__WHAT YOU HAVE TO DO__:
Copy exactly the lines from the start of the material through the line with "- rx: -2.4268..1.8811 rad". Pictures stay out of the copy.

Top of GIVEN DATA

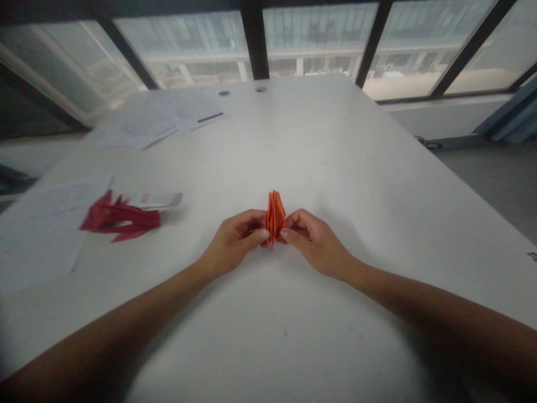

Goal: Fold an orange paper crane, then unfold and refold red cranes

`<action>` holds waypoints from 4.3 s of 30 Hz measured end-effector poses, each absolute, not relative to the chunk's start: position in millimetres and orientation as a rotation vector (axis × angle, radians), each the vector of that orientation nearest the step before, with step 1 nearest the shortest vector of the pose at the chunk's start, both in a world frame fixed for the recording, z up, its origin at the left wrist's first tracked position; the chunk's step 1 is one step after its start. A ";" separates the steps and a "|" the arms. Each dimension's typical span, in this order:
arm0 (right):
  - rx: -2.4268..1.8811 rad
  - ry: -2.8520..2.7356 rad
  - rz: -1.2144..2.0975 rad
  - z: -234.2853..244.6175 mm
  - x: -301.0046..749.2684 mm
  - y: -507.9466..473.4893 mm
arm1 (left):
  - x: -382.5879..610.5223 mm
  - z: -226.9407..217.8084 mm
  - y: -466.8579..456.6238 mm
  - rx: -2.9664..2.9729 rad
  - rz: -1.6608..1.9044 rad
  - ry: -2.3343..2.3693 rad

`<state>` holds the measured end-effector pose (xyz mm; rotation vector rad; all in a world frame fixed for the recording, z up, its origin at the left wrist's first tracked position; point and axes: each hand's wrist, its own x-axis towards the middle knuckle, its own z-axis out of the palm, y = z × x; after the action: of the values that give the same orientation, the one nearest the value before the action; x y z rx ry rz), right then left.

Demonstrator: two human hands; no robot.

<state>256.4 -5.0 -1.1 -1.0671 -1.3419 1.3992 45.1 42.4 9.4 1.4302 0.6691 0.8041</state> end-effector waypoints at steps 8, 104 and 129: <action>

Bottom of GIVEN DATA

__SOLUTION__:
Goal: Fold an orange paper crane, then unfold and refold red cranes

`<action>` holds waypoints from 4.3 s of 30 Hz measured end-effector poses, each absolute, not relative to the chunk's start: position in millimetres and orientation as a rotation vector (axis × angle, radians), each the vector of that orientation nearest the step before, with step 1 nearest the shortest vector of the pose at the chunk's start, both in a world frame fixed for the recording, z up, its origin at the left wrist's first tracked position; the chunk's step 1 is one step after its start. A ";" separates the steps and a "|" the arms. Each dimension's typical span, in this order:
arm0 (right):
  - rx: -2.4268..1.8811 rad

What appears above is the complete answer.